● What you should do: How many of the lines below contain "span"? Reply with only that figure.
■ ■ ■ ■ ■ ■ ■
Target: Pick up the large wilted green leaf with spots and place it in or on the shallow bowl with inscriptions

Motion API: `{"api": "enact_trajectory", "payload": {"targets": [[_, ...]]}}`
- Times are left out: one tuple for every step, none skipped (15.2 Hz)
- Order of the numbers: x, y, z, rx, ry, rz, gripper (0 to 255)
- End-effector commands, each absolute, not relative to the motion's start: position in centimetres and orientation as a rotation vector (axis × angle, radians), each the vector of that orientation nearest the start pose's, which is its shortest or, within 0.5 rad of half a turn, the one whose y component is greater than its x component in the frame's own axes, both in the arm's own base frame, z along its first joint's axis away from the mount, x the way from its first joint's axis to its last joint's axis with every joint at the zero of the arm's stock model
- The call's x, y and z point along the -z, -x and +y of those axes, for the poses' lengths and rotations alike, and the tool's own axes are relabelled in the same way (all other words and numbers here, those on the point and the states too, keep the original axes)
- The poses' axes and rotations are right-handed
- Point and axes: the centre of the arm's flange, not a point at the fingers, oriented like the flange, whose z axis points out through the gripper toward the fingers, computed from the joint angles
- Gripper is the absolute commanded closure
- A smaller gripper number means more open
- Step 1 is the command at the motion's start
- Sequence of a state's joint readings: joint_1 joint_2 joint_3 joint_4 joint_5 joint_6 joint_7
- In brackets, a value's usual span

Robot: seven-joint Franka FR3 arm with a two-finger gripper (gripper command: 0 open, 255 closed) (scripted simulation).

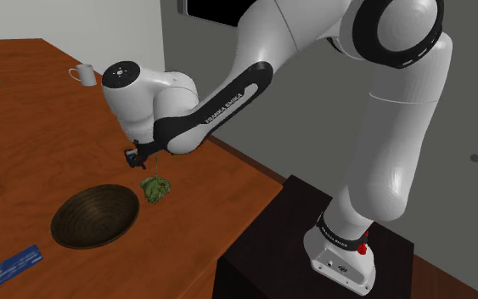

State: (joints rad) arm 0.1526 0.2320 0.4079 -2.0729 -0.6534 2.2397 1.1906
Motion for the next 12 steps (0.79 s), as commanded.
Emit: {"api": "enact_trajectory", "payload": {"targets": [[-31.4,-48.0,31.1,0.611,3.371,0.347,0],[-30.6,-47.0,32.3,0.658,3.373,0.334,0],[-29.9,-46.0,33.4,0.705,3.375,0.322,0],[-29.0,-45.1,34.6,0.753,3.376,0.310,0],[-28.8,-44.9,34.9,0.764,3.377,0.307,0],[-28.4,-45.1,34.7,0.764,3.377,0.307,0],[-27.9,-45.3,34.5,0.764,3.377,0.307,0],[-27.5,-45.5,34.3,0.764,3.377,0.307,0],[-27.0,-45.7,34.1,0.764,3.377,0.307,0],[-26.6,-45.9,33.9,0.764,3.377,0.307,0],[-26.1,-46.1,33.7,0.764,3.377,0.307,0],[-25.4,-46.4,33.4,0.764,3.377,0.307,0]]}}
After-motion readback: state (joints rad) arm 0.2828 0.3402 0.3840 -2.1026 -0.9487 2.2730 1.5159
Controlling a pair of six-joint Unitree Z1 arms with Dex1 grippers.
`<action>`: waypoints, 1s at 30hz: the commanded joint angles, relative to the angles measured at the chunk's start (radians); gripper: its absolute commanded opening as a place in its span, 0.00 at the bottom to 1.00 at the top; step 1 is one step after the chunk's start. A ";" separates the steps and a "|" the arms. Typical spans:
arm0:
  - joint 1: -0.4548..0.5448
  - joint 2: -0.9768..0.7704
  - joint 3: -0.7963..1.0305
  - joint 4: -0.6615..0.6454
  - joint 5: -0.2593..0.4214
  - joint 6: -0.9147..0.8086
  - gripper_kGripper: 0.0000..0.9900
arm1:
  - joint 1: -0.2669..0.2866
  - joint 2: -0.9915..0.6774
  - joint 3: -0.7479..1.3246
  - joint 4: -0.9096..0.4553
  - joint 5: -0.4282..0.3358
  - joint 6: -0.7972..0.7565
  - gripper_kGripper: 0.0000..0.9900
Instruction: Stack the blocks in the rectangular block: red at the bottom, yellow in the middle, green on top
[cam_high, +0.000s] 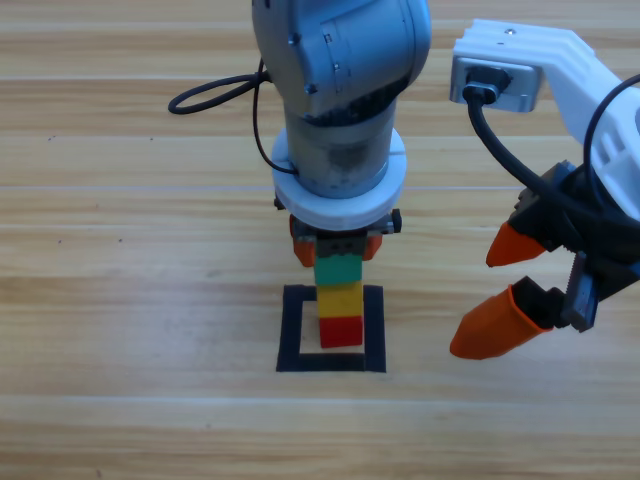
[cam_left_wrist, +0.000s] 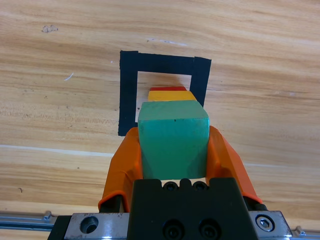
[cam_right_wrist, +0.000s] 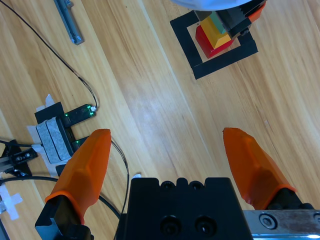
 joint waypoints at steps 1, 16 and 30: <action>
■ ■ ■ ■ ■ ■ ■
● Output for this exercise: 2